%%

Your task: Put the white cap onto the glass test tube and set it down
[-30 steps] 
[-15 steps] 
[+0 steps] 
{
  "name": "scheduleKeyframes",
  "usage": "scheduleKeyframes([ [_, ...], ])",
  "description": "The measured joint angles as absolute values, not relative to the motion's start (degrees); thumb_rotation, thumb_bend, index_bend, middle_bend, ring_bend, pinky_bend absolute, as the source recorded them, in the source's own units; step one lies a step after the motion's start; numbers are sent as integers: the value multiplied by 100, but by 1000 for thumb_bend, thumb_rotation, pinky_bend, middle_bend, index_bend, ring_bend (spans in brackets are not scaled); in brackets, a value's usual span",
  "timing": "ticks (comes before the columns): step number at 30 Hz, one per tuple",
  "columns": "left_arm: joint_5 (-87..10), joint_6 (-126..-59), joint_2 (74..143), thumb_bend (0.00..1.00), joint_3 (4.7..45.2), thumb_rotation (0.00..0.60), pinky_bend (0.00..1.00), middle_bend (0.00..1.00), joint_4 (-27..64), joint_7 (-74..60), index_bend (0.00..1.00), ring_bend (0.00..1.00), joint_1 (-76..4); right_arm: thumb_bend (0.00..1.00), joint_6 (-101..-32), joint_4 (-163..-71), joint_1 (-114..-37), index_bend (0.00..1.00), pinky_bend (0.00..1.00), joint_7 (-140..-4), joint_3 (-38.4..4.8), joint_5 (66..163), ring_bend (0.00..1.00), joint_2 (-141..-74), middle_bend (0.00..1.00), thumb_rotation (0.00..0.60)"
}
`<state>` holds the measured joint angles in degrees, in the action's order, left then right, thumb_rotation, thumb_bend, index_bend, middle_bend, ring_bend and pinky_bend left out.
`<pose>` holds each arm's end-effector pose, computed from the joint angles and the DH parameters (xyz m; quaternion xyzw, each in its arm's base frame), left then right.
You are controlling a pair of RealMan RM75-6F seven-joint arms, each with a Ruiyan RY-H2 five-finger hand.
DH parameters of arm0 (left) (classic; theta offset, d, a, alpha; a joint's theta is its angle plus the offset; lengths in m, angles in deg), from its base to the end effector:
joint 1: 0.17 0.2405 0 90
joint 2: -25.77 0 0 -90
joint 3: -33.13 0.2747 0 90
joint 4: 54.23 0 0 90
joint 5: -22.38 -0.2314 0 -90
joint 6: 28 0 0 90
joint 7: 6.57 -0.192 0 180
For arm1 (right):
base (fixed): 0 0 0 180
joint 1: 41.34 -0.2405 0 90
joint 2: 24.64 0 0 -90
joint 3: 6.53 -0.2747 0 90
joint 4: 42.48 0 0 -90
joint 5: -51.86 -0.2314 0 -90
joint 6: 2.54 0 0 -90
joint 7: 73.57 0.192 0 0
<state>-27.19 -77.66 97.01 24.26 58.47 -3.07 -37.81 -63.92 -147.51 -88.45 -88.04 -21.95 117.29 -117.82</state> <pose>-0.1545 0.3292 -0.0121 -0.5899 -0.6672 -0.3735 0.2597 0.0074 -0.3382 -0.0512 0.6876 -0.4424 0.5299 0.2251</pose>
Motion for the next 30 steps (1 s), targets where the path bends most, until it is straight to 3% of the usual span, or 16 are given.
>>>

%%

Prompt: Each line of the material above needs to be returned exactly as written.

Written solution:
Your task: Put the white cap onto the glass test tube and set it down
[-30 steps] 
[-15 steps] 
[+0 steps] 
{
  "name": "scheduleKeyframes",
  "usage": "scheduleKeyframes([ [_, ...], ])",
  "description": "The measured joint angles as absolute values, not relative to the motion's start (degrees); thumb_rotation, thumb_bend, index_bend, middle_bend, ring_bend, pinky_bend absolute, as the source recorded them, in the source's own units; step one lies a step after the motion's start; numbers are sent as integers: the value multiplied by 100, but by 1000 for thumb_bend, thumb_rotation, pinky_bend, middle_bend, index_bend, ring_bend (spans in brackets are not scaled); in brackets, a value's usual span",
  "timing": "ticks (comes before the columns): step number at 30 Hz, one per tuple",
  "columns": "left_arm: joint_5 (-87..10), joint_6 (-126..-59), joint_2 (74..143), thumb_bend (0.00..1.00), joint_3 (4.7..45.2), thumb_rotation (0.00..0.60), pinky_bend (0.00..1.00), middle_bend (0.00..1.00), joint_4 (-27..64), joint_7 (-74..60), index_bend (0.00..1.00), ring_bend (0.00..1.00), joint_1 (-76..4); right_arm: thumb_bend (0.00..1.00), joint_6 (-101..-32), joint_4 (-163..-71), joint_1 (-114..-37), index_bend (0.00..1.00), pinky_bend (0.00..1.00), joint_7 (-140..-4), joint_3 (-38.4..4.8), joint_5 (66..163), ring_bend (0.00..1.00), joint_2 (-141..-74), middle_bend (0.00..1.00), thumb_rotation (0.00..0.60)"
}
`<state>` holds the measured joint angles in degrees, in the action's order, left then right, thumb_rotation, thumb_bend, index_bend, middle_bend, ring_bend and pinky_bend left out.
`<pose>` holds each arm's end-effector pose, computed from the joint angles and the DH parameters (xyz m; quaternion xyzw, each in its arm's base frame), left then right.
You are controlling a pair of RealMan RM75-6F seven-joint arms, each with a Ruiyan RY-H2 five-finger hand.
DH parameters of arm0 (left) (classic; theta offset, d, a, alpha; a joint's theta is its angle plus the offset; lengths in m, angles in deg), from its base to the end effector:
joint 1: 0.17 0.2405 0 90
joint 2: -25.77 0 0 -90
joint 3: -33.13 0.2747 0 90
joint 4: 54.23 0 0 90
joint 5: -22.38 -0.2314 0 -90
joint 6: 28 0 0 90
joint 7: 6.57 -0.192 0 180
For arm1 (right):
base (fixed): 0 0 0 180
joint 1: 41.34 -0.2405 0 90
joint 2: 24.64 0 0 -90
joint 3: 6.53 -0.2747 0 90
joint 4: 42.48 0 0 -90
joint 5: -51.86 -0.2314 0 -90
joint 6: 2.54 0 0 -90
joint 7: 73.57 0.192 0 0
<state>-27.19 -77.66 97.01 24.26 58.47 -3.07 -37.81 -63.92 -147.51 -88.45 -88.04 -21.95 117.29 -117.82</state> <pose>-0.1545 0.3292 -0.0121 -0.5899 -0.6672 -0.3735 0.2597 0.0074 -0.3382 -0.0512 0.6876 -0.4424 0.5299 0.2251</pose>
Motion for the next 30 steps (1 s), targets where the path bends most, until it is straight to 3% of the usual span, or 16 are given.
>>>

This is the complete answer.